PUBLISHED: 14 August 2012

Glacier Summary and Recommendations

Plain six glaciers - Lake Louise

The focus of this study is to make an accurate estimate of ice volume given current knowledge of glaciers in the Rockies. We estimate this to be 55 (± 15) km3 for all of the glaciers in the eastern slopes, with 47 (± 15) km3 in Alberta and the remainder in the eastward-draining ice masses of the Peace River Basin in B.C. More than 75% of Alberta’s ice is contained in the headwaters of the North Saskatchewan and Athabasca Rivers, where the largest icefields are clustered.

The lack of glacier thickness (volume) data in the Canadian Rockies is very limiting. Without this data volume estimates have a high degree of error and models of ice dynamics cannot be expected to give realistic, detailed predictions of glacier response to ongoing climate change.

Angel Glacier

Ice thickness measurements through surface and airborne ice radar studies would be extremely valuable to improve on these uncertainties. Ice thickness studies across a suite of glacier size classes and glacier types are recommended. In particular, volume-area scaling relationships should be developed and tested for cirque glaciers and plateau icefields in the Rockies.

More data from small and intermediate-sized valley glaciers would help to reveal whether Athabasca Glacier is anomalously thick or if it is genuinely representative of the Canadian Rockies. Ice-thickness data from the Haig Glacier suggests that the latter may be true, but more studies are needed. Well-designed airborne radar ice-thickness mapping surveys would help to resolve this.

Notwithstanding the challenge of predicting an accurate volume estimate from the current data, more could be done to examine the consistency of the estimates presented here. In particular, alternatives to volume-area scaling could be explored, such as that of Farinotti et al. (2009), which involves more detailed terrain characterization.

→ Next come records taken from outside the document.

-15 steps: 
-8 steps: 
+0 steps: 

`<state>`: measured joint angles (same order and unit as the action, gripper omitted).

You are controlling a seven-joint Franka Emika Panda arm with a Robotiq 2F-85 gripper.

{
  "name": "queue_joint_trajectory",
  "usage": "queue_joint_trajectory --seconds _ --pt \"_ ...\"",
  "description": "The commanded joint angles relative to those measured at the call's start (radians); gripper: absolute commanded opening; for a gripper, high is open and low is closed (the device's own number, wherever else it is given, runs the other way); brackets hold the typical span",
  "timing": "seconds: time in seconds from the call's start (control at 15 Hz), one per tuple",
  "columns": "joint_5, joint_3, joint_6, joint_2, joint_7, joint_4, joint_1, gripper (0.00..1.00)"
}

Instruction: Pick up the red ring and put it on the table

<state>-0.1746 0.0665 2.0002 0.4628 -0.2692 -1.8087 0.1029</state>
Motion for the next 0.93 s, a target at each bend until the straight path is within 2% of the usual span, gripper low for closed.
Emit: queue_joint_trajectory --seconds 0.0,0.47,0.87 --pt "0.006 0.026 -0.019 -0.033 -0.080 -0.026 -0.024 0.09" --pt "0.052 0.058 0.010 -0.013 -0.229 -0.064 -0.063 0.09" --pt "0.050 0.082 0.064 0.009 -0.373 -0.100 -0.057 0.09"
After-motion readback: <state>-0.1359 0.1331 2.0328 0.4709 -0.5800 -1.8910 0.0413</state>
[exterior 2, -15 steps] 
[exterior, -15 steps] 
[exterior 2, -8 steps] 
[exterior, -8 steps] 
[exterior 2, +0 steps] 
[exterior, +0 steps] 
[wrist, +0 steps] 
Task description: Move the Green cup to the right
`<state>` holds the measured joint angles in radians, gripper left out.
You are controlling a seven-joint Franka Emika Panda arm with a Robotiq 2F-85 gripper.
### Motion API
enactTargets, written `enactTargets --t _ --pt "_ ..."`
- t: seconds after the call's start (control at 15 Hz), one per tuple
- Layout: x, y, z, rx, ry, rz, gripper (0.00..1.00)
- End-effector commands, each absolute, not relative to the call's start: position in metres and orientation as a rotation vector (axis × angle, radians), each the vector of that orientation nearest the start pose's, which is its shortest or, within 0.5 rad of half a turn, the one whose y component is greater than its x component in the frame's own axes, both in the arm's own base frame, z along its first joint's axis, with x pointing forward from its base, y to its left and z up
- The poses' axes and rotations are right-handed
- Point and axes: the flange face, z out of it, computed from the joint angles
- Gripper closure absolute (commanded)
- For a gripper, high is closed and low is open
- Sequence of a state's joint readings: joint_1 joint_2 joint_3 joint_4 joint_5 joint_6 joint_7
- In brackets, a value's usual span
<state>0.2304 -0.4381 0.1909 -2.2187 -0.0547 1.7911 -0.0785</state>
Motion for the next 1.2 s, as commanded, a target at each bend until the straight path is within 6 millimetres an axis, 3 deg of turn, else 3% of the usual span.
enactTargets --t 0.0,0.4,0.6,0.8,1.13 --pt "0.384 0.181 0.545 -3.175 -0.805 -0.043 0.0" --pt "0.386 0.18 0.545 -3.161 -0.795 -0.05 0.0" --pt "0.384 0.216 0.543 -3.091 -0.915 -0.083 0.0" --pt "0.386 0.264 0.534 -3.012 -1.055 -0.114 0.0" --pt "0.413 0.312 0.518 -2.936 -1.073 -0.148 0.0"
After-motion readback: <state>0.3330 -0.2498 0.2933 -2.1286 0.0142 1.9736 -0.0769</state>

The volume estimate should be seen as a starting point for studies that include monitoring of volume and runoff changes in future years and decades. Studies of historical glacier volume loss have already been undertaken. Through the use of Shuttle Radar Topography Mission DEM data and archived DEMs from aerial imagery, glacier surface elevation changes can be found. The change in volume is then calculated by multiplying the difference in the surface height by surface area. This approach has been used in several mountain regions, and it provides a direct measure of glacier runoff. Ongoing monitoring of this type should be undertaken through LIDAR surveys (airborne laser profiling) of key icefields and glaciers, to provide volume-change estimates that can be tested against discharge records and provide empirical insight into regional trends.

Columbia Ice Field

Based on the regional mass balance model, we estimate recent (2000-2007) glacier runoff from the eastern slopes to be 0.62 (± 0.09) km3, equivalent to 3% to 4% of mean annual discharge and 7% to 8% of late summer (July to September) runoff in the North Saskatchewan and Bow Rivers in Edmonton and Calgary.

Future projections of the glacier cover on the eastern slopes, including a simple model of glacier dynamics, provide estimates of how glacier volume and runoff may change in the coming decades. If climate stabilizes such that mass balance rates like those of the 2000’s persist through the 21st century, about 40% of the glacier ice in the Rocky Mountains will disappear this century. If climate change continues as per the projections from climate scenarios, we estimate an 80% to 90% decrease in glacier volume by the end of the century.

Our models of regional glacier mass balance and glacier dynamics are simple, so we consider this to be a first-order, initial forecast for the 21st-century evolution of glaciers in the Rockies. Our model neglects the detailed topographic situation, climatology, and controls of mass balance for individual glaciers. More sophisticated, spatially-explicit models of glacier mass balance and ice dynamics should be developed and applied for improved, physically-based forecasts.